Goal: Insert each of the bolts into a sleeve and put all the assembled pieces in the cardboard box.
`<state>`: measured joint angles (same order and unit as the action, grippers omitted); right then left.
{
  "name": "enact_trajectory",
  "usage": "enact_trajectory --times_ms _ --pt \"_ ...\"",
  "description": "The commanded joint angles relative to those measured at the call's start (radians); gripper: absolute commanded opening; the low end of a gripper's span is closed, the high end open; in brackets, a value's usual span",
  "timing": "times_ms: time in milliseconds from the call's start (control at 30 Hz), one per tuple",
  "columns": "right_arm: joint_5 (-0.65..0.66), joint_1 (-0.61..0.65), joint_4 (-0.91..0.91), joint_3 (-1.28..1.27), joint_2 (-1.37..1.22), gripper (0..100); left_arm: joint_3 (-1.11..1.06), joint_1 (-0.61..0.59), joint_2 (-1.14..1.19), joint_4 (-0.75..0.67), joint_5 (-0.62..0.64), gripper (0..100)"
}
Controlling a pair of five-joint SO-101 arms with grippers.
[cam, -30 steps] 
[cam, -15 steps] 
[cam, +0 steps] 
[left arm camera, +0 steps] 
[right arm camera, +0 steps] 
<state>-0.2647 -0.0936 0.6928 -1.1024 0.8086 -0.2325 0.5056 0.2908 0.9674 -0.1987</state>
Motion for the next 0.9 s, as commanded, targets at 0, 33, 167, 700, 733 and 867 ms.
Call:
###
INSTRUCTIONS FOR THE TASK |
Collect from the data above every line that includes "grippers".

EXERCISE OUTPUT |
`<state>`: measured joint angles (same order and unit as the action, grippers omitted); right then left.
Controlling a pair of five-joint SO-101 arms with grippers.

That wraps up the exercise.